GIVEN INFORMATION -
*** Block opens ***

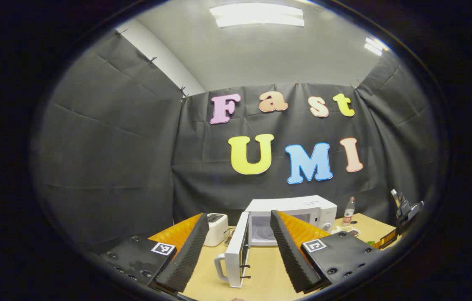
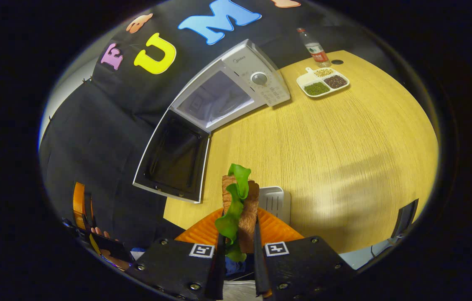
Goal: Open the microwave oven with the left hand, put the food in, and close the microwave oven.
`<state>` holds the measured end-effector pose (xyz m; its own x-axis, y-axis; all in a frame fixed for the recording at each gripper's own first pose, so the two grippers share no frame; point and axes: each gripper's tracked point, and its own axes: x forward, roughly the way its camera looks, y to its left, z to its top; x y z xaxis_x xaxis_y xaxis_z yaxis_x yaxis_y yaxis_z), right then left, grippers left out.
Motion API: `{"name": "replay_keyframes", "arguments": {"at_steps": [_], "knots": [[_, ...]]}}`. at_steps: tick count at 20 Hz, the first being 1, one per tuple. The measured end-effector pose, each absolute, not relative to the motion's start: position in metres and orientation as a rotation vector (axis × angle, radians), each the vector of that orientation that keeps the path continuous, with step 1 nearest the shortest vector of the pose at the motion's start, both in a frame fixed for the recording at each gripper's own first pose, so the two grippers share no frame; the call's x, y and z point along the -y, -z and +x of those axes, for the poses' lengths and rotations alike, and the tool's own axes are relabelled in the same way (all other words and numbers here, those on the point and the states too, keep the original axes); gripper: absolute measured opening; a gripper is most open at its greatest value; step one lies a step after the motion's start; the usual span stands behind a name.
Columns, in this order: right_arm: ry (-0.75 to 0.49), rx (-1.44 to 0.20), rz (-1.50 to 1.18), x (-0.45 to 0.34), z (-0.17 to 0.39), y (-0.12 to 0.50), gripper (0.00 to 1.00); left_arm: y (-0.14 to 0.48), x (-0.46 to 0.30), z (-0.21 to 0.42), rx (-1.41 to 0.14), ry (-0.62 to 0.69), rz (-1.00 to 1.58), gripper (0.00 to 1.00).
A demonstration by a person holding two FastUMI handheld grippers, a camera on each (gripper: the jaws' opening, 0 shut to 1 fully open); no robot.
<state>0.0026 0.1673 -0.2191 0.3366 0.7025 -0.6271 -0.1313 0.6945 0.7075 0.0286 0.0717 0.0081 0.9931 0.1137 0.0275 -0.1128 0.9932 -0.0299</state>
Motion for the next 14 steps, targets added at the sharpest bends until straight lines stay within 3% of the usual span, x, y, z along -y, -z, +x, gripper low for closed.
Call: {"name": "replay_keyframes", "arguments": {"at_steps": [8, 9, 10, 11, 14], "knots": [[-0.584, -0.977, 0.634, -0.232, 0.062, 0.196, 0.29, -0.01, -0.119, 0.076, 0.05, -0.108, -0.053, 0.99], [-0.583, -0.963, 0.641, -0.24, 0.07, 0.194, 0.29, -0.011, -0.127, 0.082, 0.055, -0.113, -0.053, 0.95], [-0.582, -0.949, 0.646, -0.248, 0.078, 0.192, 0.29, -0.01, -0.134, 0.086, 0.055, -0.116, -0.055, 0.99], [-0.573, -0.931, 0.65, -0.255, 0.085, 0.191, 0.29, -0.009, -0.141, 0.09, 0.055, -0.122, -0.057, 0.9], [-0.546, -0.873, 0.644, -0.276, 0.114, 0.191, 0.29, -0.001, -0.161, 0.104, 0.044, -0.131, -0.059, 0.9]]}}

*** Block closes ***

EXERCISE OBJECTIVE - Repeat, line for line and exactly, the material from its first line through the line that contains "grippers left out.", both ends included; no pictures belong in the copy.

RESPONSE AREA -
Goal: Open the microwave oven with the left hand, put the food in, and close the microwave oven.
`<state>` holds the measured end-effector pose (xyz m; its own x-axis, y-axis; all in a frame fixed for the recording at each gripper's own first pose, so the two grippers share no frame; point and axes: each gripper's tracked point, and its own axes: x forward, roughly the way its camera looks, y to its left, z to its top; x y z xaxis_x xaxis_y xaxis_z yaxis_x yaxis_y yaxis_z), right then left, grippers left out.

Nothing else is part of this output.